**Problem requirements**
Find every line with the string "whole" in the material below and copy it.

**Data extracts**
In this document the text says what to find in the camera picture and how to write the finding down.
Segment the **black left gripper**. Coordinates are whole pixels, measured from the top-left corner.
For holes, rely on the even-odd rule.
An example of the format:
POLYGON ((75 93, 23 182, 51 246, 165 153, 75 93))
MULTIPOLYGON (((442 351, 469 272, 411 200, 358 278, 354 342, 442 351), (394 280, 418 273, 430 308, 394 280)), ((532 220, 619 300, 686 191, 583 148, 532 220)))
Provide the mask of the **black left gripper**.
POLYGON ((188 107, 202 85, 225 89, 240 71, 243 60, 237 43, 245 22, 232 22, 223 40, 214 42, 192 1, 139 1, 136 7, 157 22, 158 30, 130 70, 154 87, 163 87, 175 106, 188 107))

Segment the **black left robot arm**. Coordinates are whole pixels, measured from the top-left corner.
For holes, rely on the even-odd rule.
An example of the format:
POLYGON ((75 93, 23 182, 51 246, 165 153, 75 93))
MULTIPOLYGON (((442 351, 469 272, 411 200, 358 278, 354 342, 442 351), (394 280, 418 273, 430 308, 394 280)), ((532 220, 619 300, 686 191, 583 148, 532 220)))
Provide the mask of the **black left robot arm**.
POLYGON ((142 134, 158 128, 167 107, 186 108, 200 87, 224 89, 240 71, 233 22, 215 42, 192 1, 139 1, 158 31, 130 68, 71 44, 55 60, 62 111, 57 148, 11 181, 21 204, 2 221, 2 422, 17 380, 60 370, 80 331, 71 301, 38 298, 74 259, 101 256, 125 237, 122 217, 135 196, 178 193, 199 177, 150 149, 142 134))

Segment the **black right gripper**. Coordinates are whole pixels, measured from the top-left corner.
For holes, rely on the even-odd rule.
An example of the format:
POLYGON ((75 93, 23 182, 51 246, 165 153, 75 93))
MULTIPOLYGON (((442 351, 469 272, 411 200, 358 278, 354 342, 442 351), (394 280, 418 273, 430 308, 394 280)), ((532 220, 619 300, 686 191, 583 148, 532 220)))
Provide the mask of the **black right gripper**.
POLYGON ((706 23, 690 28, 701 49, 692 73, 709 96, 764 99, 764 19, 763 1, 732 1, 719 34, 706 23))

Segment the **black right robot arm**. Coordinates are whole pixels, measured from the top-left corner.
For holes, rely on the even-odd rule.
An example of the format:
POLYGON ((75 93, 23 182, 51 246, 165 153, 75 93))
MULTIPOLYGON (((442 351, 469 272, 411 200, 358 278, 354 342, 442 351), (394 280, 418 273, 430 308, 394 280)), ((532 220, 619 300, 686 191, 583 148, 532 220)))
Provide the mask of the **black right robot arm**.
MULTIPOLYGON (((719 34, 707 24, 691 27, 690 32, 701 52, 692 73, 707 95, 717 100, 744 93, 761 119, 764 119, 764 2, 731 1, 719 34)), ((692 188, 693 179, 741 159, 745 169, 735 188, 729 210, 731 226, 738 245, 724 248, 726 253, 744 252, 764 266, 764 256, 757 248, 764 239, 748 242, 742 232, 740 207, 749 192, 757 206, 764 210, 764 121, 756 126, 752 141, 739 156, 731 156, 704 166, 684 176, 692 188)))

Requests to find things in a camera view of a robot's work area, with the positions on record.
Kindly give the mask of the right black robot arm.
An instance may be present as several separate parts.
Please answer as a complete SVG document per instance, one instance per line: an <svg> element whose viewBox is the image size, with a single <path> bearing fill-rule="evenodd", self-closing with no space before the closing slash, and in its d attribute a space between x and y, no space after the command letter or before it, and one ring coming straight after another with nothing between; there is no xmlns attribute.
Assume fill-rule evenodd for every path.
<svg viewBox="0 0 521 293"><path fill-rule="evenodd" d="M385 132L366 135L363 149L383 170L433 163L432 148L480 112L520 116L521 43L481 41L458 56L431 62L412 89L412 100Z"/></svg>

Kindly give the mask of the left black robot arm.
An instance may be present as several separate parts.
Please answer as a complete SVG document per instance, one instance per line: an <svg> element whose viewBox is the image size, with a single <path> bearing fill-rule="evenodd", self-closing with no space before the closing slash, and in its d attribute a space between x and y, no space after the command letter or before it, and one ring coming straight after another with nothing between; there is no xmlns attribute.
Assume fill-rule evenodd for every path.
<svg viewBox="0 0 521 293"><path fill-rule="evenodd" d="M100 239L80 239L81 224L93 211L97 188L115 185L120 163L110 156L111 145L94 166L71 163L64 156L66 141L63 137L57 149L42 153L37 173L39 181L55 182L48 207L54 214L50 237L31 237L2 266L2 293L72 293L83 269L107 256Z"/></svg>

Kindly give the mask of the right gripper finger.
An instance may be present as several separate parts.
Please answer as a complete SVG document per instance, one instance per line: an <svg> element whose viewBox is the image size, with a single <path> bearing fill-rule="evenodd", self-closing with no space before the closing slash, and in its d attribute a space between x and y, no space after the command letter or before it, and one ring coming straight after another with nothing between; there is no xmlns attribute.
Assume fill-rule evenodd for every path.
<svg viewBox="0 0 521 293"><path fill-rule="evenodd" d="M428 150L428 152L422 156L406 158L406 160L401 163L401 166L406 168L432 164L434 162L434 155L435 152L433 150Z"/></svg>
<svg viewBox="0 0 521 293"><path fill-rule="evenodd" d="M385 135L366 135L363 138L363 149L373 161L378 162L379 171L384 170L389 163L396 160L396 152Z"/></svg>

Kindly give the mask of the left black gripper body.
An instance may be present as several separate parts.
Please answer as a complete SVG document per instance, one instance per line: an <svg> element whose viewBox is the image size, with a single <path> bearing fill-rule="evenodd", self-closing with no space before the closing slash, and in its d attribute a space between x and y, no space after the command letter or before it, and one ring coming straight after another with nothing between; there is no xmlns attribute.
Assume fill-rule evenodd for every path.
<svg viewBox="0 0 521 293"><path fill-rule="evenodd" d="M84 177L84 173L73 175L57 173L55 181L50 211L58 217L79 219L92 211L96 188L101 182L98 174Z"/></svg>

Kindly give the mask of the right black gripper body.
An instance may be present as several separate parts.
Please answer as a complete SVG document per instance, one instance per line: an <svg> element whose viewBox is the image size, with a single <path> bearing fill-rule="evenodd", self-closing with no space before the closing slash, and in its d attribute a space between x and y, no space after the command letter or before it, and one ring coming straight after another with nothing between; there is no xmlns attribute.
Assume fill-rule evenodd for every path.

**Exercise answer**
Segment the **black left gripper**. Coordinates are whole pixels, measured from the top-left corner.
Segment the **black left robot arm**. Coordinates are whole pixels, measured from the top-left corner.
Segment the **black right gripper**. Coordinates are whole pixels, measured from the top-left corner.
Segment the **black right robot arm**. Coordinates are whole pixels, measured from the top-left corner.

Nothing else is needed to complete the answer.